Copy out the data below. Leave nothing out and alter nothing.

- Provided data -
__________

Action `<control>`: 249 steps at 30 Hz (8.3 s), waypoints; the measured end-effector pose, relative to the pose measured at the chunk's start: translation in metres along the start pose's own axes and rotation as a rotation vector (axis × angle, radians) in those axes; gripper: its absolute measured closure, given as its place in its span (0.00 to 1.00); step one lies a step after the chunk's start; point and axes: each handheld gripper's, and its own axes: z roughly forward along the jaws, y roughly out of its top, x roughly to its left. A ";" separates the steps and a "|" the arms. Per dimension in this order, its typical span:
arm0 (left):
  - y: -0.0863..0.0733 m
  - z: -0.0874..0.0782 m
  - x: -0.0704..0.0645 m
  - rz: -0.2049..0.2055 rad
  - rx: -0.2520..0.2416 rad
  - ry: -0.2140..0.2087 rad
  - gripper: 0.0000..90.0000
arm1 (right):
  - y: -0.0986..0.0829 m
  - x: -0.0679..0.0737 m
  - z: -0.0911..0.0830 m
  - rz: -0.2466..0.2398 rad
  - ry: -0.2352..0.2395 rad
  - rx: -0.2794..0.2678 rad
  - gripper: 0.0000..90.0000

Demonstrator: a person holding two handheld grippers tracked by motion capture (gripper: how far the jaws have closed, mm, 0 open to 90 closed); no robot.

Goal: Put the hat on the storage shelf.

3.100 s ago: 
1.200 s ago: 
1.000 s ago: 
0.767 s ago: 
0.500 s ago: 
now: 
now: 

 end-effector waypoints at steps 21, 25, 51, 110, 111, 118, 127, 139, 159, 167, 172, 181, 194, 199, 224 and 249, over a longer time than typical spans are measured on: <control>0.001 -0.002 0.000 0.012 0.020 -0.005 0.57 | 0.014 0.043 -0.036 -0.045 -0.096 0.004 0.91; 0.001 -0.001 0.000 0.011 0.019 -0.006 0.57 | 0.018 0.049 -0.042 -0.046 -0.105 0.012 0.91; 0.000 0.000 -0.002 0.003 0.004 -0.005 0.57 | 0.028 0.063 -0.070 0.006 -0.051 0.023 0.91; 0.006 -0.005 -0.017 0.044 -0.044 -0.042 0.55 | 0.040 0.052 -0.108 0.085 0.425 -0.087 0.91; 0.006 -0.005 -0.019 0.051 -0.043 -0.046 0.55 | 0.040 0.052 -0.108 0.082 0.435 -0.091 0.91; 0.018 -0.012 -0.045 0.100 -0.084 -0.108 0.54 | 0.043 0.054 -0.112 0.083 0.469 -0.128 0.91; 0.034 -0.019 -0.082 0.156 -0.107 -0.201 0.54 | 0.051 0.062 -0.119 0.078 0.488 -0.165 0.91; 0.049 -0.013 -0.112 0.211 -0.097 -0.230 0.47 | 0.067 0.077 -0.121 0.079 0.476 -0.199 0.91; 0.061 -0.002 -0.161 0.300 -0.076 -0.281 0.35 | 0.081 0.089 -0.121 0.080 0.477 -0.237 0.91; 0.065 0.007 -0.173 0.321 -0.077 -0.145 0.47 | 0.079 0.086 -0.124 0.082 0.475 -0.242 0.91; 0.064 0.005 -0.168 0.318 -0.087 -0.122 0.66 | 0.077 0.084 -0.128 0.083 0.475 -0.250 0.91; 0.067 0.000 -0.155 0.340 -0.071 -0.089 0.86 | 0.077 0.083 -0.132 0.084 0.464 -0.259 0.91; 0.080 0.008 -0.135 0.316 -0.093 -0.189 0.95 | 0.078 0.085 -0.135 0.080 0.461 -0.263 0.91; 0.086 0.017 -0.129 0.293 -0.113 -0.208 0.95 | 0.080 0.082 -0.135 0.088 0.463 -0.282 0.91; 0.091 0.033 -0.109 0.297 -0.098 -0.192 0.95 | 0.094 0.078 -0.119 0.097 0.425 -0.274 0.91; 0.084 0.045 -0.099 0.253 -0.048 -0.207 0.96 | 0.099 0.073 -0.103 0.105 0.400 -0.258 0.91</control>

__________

- Solution to this problem -
Action `<control>`: 249 steps at 30 Hz (8.3 s), waypoints; the measured end-effector pose, relative to the pose measured at the chunk's start: translation in metres along the start pose's own axes and rotation as a rotation vector (axis × angle, radians) in those axes; gripper: its absolute measured closure, given as its place in its span (0.00 to 1.00); step one lies a step after the chunk's start; point and axes: each handheld gripper's, and its own axes: z roughly forward along the jaws, y roughly out of its top, x roughly to its left. A ";" separates the steps and a "|" the arms. Per dimension in this order, its typical span:
arm0 (left):
  - y: -0.0863..0.0733 m
  - z: -0.0874..0.0782 m
  - x: -0.0704..0.0645 m
  - rz: -0.2049..0.2055 rad
  - rx: -0.2520..0.2416 rad
  - ry: -0.2140..0.2087 rad
  - gripper: 0.0000..90.0000
arm1 (right):
  - y: -0.0986..0.0829 m
  - x: -0.0679..0.0737 m
  - z: -0.0911..0.0830 m
  - rz: -0.2466..0.2398 rad
  - ry: -0.2352..0.2395 rad
  - rx: -0.2794..0.2678 rad
  - gripper: 0.0000..90.0000

Demonstrator: a person holding two handheld grippers tracked by motion capture (gripper: how far the jaws have closed, mm, 0 open to 90 closed); no robot.

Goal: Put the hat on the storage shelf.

3.100 s ago: 
1.200 s ago: 
1.000 s ago: 
0.767 s ago: 
0.500 s ago: 
now: 
now: 

 end-effector waypoints at steps 21, 25, 51, 110, 111, 118, 127, 139, 159, 167, 172, 181, 194, 199, 224 and 249, over a longer time than typical spans are measured on: <control>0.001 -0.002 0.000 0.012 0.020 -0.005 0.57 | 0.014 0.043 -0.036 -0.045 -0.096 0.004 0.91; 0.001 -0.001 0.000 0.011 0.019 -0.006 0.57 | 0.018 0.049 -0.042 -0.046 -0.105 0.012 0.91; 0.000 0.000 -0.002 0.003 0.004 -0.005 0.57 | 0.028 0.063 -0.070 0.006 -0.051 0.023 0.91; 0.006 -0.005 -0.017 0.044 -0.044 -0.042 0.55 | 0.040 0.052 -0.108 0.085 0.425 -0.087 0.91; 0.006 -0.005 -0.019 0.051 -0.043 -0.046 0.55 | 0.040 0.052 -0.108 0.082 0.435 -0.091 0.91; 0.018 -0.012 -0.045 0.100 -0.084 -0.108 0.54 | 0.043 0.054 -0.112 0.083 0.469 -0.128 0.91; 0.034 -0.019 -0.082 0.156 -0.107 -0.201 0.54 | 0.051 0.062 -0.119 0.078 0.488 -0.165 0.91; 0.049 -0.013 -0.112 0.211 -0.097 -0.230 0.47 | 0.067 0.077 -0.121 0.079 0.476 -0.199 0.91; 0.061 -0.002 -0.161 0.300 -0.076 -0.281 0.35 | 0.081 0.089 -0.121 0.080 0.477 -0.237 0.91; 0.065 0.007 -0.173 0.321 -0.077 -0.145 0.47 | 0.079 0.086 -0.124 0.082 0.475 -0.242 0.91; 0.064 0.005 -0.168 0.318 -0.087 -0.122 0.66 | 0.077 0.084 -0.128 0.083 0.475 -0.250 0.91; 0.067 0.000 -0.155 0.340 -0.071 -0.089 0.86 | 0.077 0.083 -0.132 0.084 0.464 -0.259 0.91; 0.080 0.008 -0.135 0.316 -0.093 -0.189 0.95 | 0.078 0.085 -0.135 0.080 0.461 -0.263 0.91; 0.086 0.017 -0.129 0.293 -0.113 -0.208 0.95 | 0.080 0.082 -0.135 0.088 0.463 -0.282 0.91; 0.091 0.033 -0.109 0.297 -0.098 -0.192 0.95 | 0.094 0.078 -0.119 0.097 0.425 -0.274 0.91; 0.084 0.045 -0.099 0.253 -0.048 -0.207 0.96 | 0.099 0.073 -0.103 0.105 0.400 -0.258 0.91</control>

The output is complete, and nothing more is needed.